Without the pictures, copy all of the data exactly.
◇ ◇ ◇ ◇
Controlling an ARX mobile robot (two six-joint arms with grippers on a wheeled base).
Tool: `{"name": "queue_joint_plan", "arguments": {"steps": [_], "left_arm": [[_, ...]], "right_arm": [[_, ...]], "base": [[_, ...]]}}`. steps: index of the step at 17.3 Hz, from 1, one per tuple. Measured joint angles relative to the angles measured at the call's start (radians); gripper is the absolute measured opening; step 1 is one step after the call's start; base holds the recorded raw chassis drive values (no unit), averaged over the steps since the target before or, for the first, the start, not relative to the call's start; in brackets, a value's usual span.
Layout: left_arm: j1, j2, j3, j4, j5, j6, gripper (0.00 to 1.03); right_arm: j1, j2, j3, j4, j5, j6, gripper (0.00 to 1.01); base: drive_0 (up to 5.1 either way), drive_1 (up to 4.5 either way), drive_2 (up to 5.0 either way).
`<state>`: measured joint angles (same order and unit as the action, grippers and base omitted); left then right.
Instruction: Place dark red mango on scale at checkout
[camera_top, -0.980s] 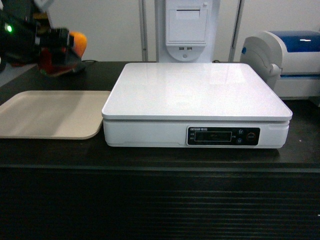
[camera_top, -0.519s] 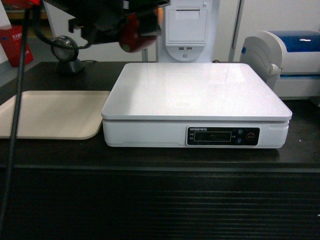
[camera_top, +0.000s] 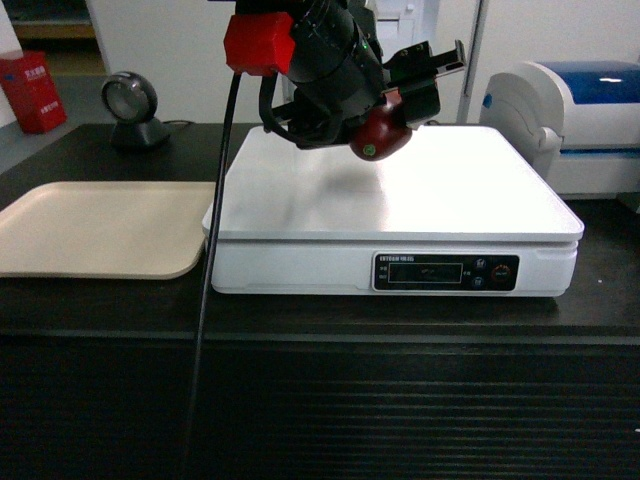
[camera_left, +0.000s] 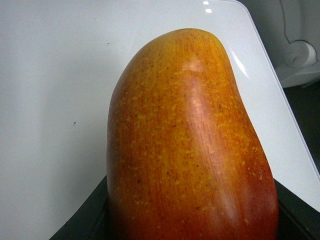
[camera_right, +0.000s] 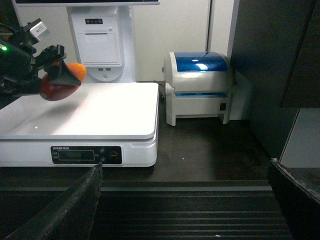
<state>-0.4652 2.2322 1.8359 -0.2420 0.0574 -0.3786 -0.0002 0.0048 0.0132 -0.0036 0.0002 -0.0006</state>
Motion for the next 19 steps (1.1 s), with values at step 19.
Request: {"name": "queue_joint_plan", "arguments": {"steps": [19], "left_arm": [[-0.057, 0.249, 0.342, -0.147, -0.19, 0.086, 0.98]], "right_arm": [[0.0, 0.0, 0.0, 0.0, 0.0, 0.0, 0.98]], "base": [[0.0, 0.0, 0.0]]}}
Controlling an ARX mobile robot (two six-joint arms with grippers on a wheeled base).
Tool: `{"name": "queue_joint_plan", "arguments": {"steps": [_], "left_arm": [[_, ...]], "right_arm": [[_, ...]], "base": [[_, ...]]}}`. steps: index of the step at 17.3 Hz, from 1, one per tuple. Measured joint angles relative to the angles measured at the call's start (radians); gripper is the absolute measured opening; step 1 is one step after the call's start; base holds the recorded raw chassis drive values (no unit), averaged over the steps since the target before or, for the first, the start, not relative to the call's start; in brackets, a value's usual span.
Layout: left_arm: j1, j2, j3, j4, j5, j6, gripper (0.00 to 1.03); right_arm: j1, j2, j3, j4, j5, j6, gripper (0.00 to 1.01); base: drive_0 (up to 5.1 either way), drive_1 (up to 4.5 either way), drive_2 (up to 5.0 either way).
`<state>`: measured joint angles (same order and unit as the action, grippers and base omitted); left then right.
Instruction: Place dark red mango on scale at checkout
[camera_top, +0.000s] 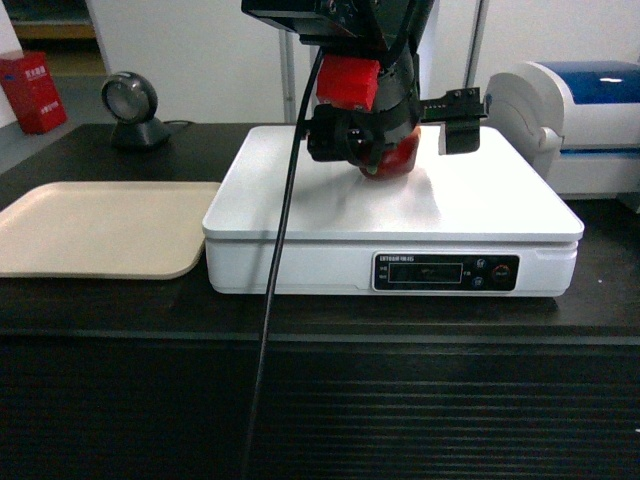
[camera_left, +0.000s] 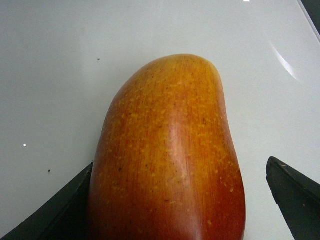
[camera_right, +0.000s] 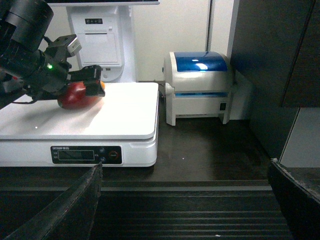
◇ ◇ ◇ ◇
**EXERCISE RESPONSE**
Controlling an ARX mobile robot (two six-joint arms with grippers on a wheeled base).
Tool: `{"name": "queue_joint_plan", "arguments": {"steps": [_], "left_arm": [[_, ...]], "right_arm": [[_, ...]], "base": [[_, ...]]}}`. steps: index of the step at 17.3 Hz, from 1, one per tuple. Measured joint angles relative to the angles measured at the call's start (radians); gripper is the absolute measured opening; step 1 is one step after the call's start; base holds the recorded raw chassis drive values (no unit), averaged over the steps since the target before or, for the first, the start, not relative to the call's start; in brackets, a value's usual span.
Layout: left_arm: j1, j2, j3, j4, j5, j6, gripper (0.00 to 1.03); right_arm: j1, j2, j3, j4, j5, j6, gripper (0.00 to 1.01); base: drive_0 (up to 5.1 either way), drive_1 (up to 4.5 either way), drive_2 (up to 5.0 either way).
`<state>`: measured joint angles (same order and unit as the action, grippers and base omitted); left then right.
Instruction: Place dark red mango on scale at checkout
[camera_top, -0.980s] 
[camera_top, -0.519s] 
[camera_top, +0.000s] 
[camera_left, +0.000s] 
[camera_right, +0.000s] 
<state>-0.4652 2.2322 1.8359 -0.2420 0.0574 -0.3786 -0.0002 0.0048 0.0132 -0.0036 0.0002 -0.0006</state>
Motion for the next 19 steps (1.1 s), with values at step 19.
Request: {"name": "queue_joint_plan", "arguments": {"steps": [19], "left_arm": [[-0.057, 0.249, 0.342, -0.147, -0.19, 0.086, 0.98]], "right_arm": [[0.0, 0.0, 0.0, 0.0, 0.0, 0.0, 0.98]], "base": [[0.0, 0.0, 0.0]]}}
Controlling an ARX mobile robot (two six-joint arms with grippers on a wheeled base).
Tool: `{"name": "queue_joint_plan", "arguments": {"steps": [_], "left_arm": [[_, ...]], "right_arm": [[_, ...]], "base": [[_, ...]]}}`. steps: index of the step at 17.3 Hz, from 1, one per tuple. Measured joint angles relative to the angles measured at the call's start (radians); gripper is the absolute measured opening; step 1 is one step after the call's start; base holds the recorded raw chassis drive values (no unit), averaged over the steps since the target before or, for the first, the start, not relative to the call's start; in brackets, a value's usual span.
Layout: left_arm: j1, j2, j3, j4, j5, j6, gripper (0.00 to 1.03); right_arm: j1, j2, j3, j4, j5, j6, gripper (0.00 to 1.01); base: drive_0 (up to 5.1 either way), drive_1 (up to 4.5 either way), drive_2 (up to 5.0 either way).
`<state>`: measured joint angles (same order and unit as the action, grippers and base omitted); left then right.
Instruction: Place dark red mango on scale at checkout
[camera_top, +0.000s] 
[camera_left, +0.000s] 
[camera_right, +0.000s] 

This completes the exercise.